Scoperti a Roma 60 furbetti del superbollo

Tramite una società che offriva tale servizio, cedevano a società estere le loro supercar, che per il fisco italiano sparivano. Per loro, tempi duri

22 marzo 2012 - 13:50

Attilio Befera, il direttore dell'Agenzia delle Entrate, è un uomo di parola: “Gli evasori non avranno scampo – aveva dichiarato poco tempo fa – abbiamo le armi per colpirli”. Detto, fatto: questa mattina, l'Ufficio Antifrode della Direzione regionale del Lazio dell'Agenzia delle Entrate ha rilasciato un comunicato, dal quale traspare una malcelata soddisfazione, in cui dà conto di un'operazione appena conclusa che ha messo il sale sulla coda a una sessantina di “furbetti del superbollo”.

CESSIONI FITTIZIE – Sono tutti clienti di un'organizzazione, la cui sede romana è stata visitata dai segugi dell'Agenzia, che offriva un prezioso servizio: tramite la cessione a società estere (ma mantenendo la proprietà, cosa che in sè non costituisce reato), le auto di lusso dei clienti sparivano agli occhi del fisco italiano.
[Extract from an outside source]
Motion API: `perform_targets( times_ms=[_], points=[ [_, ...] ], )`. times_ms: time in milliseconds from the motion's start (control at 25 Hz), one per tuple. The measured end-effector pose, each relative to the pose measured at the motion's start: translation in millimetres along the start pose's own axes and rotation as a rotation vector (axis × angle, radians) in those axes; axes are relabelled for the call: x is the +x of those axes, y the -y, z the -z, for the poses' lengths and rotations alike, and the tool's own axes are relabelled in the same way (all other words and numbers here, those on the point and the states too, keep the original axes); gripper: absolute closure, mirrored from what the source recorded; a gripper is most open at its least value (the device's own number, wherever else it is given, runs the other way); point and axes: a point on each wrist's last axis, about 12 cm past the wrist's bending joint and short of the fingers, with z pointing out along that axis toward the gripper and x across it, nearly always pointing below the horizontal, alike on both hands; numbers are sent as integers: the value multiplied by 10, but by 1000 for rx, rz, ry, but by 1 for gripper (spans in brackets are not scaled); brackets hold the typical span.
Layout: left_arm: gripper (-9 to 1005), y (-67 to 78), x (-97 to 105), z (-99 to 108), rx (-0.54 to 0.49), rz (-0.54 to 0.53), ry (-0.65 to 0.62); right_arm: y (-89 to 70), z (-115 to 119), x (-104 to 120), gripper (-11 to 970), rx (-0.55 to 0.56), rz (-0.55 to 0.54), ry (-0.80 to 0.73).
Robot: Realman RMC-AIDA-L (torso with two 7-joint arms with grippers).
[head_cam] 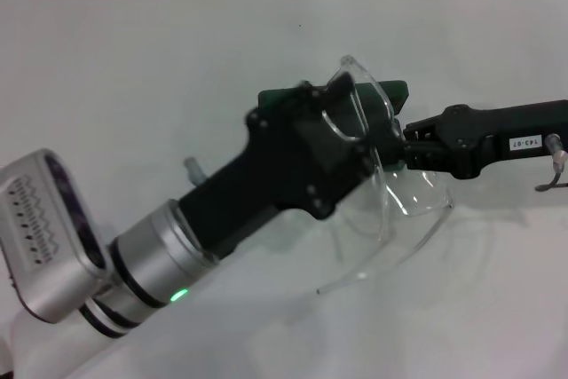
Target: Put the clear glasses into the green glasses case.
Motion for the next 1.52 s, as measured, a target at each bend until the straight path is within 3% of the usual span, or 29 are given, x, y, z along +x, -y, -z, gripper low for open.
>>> perform_targets(
  times_ms=[360, 680, 960, 1320, 1520],
  points=[
    [464, 50, -17, -147, 109, -67, 11, -148, -4, -74, 841, -146, -8, -41],
    [464, 51, -27, -162, 122, -81, 17, -191, 57, -87, 841, -186, -3, -51],
    [464, 63, -125, -70, 125, -83, 100, -109, 147, -125, 841, -103, -4, 16],
    [464, 2, -179, 249, 19, -113, 128, 60, 502, -235, 842, 103, -15, 339],
    [464, -26, -186, 339, -14, -124, 122, 65, 563, -220, 842, 128, 2, 469]
  ],
)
Risultato: niente tassa di proprietà, niente superbollo, minore visibilità agli accertamenti fiscali legati al possesso di auto di lusso e possibili risparmi sui premi assicurativi, anch'essi pagati a compagnie estere. Ovviamente le vetture rimanevano tutte nella piena disponibilità dei soggetti, che le utilizzavano con targhe del Paese verso il quale venivano falsamente esportate. Insomma, un bel vantaggio per i clienti, contattati tramite internet con messaggi dall'indubbia attrattiva, del tipo “Superbollo? No, grazie!”, oppure ” Temi il redditometro? Nascondi la tua auto al fisco!”. L'esistenza di società di servizi come quella in questione era stata rivelata in passato dal deputato Paolo Grimoldi, che l'aveva segnalata in un'interrogazione alla Camera rivolta al ministro dello Sviluppo Economico, Corrado Passera.

FURBETTI BEFFATI – L'ispezione degli investigatori tributari ha permesso di rintracciare le schede nominative di una sessantina di “furbetti”, con tutti i dati “segreti” che contenevano, più altre di clienti potenziali che avevano provveduto a compilare e inviare un form presente sul sito della società in vista di richiederne i servizi. Un bottino prezioso, quello rinvenuto dagli ispettori, nelle cui mani sono ora cadute sia le informazioni che i proprietari delle vetture volevano mantenere ben nascoste, sia quella, fondamentale, della loro palese attitudine ad aggirare le leggi fiscali. Una bella beffa, per chi voleva nascondersi e invece s'è reso visibilissimo.

POVERI CON L'ASTON MARTIN – Dallo schedario è emerso di tutto e di più: dai “poveri” con dichiarazione dei redditi da 5mila euro che desideravano occultare il possesso di Porsche e Aston Martin alla pensionata oltraottantenne proprietaria di un'Audi Q7 che in realtà era del figlio, un professionista che dichiarava di risiedere in un paradiso fiscale. Naturalmente la posizione reddituale di tutti i personaggi dei quali sono stati rinvenuti i dati, clienti o aspiranti tali, sarà passata al microscopio e per loro, da punto di vista fiscale, si preparano tempi piuttosto complicati. L'aveva detto, Attilio Befera.